The base is the perfect place to plan the next feminist takeover of Karachi. As Sadia pours out tea from a theliinto cups, we sit back and talk about the much-covered ‘Girls at Dhabas’ movement. The next phase of the plan is setting up a feminist book club and linking up with a movement called, ‘Why Loiter?’
“I think reading and educating oneself are also part of activism; consequently we are getting the book club to read feminist texts,” she says. The book club is named ‘A Room of Her Own,’ after one of Virginia Woolf’s essays in which she writes, “Give her a room of her own and 500 a year, let her speak her mind and leave out half that she now puts in, and she will write a better book one of these days.”
For Khatri, the movement #girlsatdhabas started when she shared pictures of herself in dhabas from when she was interning at The Kathmandu Post, a newspaper in Kathmandu, Nepal. When asked why she used the word ‘girls’ and not ‘women,’ she said, “We are reclaiming the word ‘girls’ because this is fun and light; we are making a point that while this is intended as a serious movement, it does not require you to take to the streets to register your protest.” As someone who has sat at a dhaba and been subjected to a fair number of stares, I have found that this quiet way of asserting your right to be in a male-dominated space makes a huge statement.
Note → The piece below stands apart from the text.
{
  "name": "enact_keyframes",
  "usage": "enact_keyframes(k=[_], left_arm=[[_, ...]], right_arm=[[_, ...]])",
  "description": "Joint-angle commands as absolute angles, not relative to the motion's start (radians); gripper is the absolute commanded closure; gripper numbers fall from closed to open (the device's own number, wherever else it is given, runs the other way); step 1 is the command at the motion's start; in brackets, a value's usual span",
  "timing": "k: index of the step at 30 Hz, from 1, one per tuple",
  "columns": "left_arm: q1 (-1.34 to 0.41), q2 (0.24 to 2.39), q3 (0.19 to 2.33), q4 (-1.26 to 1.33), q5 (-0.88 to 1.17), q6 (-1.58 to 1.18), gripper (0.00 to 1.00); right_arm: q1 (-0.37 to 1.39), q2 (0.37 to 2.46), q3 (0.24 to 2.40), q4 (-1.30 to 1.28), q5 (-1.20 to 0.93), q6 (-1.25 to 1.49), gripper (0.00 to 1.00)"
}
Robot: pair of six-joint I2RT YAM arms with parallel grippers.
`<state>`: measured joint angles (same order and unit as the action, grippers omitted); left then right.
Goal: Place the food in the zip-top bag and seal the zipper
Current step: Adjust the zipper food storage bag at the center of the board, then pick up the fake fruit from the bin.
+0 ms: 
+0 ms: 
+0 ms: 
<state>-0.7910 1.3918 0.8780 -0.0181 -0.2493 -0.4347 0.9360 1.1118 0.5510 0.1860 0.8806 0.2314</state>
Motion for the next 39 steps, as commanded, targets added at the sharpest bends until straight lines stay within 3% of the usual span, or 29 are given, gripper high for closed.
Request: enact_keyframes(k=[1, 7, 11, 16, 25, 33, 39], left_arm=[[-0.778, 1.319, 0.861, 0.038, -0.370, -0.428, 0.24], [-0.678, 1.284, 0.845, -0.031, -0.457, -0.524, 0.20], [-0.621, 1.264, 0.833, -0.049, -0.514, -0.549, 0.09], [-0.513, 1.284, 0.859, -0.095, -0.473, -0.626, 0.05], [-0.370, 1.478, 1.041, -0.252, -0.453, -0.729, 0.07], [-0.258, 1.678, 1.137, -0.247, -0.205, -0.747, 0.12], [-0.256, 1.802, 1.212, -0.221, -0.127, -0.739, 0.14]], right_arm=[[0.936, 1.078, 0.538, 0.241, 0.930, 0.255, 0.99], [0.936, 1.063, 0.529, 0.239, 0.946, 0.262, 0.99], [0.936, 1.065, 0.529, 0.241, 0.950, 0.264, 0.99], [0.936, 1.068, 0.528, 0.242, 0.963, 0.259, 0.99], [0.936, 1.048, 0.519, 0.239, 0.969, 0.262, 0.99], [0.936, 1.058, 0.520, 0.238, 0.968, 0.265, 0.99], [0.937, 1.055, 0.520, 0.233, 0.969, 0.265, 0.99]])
Since the start of the hashtag campaign earlier this year, Khatri has received submissions from young women all over the world, who have broken stereotypes in their own unique ways. From travelling alone to enjoying a cup of tea at a dhaba in India or elsewhere, the movement has carved a niche for itself on the internet and beyond.
Khatri has connected herself to movements that are similar to ‘Girls at Dhabas.’ One of them is ‘Why Loiter?’ — a movement that was started by Shilpa Padke in 2009. It is about young women reclaiming public space through activities like cycling, or by just hanging out like men do with no repercussions. Khatri is currently having her friends send in pictures of themselves ‘loitering,’ i.e. walking in parks or hanging out on the streets. Sitting at adhaba would count as one such activity, but for Khatri, simply the act of having a cup of tea in a place of her own choice is an act of rebellion.